If FLP says consensus is impossible with one faulty process, and faults happen all the time in practice, how are real systems built with consensus?

Good question. I think the answer is that you don't build large systems using consensus; you bootstrap large systems with very small systems using consensus. The very small systems are reasonably assumed to have no Byzantine faults (i.e. just like you more or less rely on a single database server not to have faults).

All the systems I know of that use consensus are meant to be small, e.g. run on 5 machines or so (and of course the membership is fixed). Google's Chubby, Yahoo's ZooKeeper, and similar systems like doozer and etcd all work like this.
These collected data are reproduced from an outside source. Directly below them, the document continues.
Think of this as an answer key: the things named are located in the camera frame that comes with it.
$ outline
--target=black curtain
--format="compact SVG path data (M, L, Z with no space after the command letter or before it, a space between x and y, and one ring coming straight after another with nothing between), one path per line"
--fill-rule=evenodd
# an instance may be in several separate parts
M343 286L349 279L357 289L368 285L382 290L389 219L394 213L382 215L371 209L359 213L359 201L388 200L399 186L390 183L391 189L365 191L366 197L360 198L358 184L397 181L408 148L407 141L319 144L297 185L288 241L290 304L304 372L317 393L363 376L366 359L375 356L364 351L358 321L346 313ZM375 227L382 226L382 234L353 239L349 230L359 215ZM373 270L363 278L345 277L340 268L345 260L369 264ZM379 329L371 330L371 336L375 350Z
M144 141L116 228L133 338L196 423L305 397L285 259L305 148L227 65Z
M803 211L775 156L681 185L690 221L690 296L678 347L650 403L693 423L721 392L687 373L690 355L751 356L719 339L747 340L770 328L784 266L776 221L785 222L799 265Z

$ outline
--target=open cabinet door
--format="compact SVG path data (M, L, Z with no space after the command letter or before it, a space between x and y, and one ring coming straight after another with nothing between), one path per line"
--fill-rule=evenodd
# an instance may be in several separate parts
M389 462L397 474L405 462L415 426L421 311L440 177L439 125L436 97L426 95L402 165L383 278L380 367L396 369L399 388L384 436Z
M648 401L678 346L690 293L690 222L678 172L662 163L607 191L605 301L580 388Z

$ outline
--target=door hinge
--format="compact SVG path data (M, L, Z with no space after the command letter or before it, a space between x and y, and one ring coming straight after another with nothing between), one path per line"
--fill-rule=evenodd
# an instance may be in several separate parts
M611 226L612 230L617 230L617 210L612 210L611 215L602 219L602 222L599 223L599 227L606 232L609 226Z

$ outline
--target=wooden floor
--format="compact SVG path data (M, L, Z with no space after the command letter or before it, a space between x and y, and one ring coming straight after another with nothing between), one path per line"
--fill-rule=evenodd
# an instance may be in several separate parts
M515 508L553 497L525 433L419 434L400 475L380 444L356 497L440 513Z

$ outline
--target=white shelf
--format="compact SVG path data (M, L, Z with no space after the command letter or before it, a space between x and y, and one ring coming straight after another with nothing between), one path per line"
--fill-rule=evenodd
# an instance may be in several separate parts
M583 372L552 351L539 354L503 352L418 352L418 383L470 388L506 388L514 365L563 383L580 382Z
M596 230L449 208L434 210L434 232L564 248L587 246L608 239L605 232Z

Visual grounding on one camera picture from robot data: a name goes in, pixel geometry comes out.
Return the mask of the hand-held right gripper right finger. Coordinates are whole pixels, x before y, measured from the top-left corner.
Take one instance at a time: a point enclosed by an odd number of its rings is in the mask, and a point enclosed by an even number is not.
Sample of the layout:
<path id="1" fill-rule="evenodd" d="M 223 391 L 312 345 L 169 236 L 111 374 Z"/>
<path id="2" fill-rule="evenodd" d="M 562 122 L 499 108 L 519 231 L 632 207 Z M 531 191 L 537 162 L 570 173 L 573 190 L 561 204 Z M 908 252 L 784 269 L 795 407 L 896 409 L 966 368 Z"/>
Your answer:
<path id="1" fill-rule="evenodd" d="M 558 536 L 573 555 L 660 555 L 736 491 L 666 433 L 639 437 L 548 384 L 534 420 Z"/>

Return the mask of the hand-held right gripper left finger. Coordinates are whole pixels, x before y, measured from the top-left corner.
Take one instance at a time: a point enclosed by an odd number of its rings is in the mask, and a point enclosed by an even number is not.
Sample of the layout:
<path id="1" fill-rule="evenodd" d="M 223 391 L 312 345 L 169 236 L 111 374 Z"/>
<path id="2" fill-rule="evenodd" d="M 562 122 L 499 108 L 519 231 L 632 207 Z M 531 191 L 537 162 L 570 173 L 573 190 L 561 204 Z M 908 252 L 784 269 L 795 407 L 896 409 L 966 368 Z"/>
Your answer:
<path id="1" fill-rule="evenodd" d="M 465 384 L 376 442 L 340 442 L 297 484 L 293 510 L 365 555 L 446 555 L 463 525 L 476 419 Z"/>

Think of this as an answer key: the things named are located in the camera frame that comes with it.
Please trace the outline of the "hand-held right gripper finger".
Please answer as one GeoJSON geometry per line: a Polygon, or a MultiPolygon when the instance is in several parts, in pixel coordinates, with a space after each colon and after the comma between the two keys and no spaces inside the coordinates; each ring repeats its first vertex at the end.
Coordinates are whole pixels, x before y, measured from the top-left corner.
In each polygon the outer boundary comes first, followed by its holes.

Consensus doesn't "scale" anyway (the latency isn't bearable). If you only have 5 machines, the likelihood of Byzantine faults over a reasonably long time period is low. The main problem you will see is your own software bugs (i.e. not bugs due to faulty CPU, memory, disks, switches, etc.).

dgacmu · on Aug 10, 2014

Apparently Marc is right about the need for more of this - the answer is that the kind of nasty timing of message losses that can render consensus impossible don't happen, by and large, for very long in practice. It's not necessary to have Byzantine failures to prevent consensus, it's a consequence of the arbitrary network behavior allowed in an asynchronous communications model.

I should add this question to one of my exams and see if my students get it right. I'll be a little grumpy if they don't, but it's a great question. :)

chubot · on Aug 10, 2014

What's an example of "timing of message losses" that would make consensus impossible? I didn't think say Paxos depended on any such assumptions.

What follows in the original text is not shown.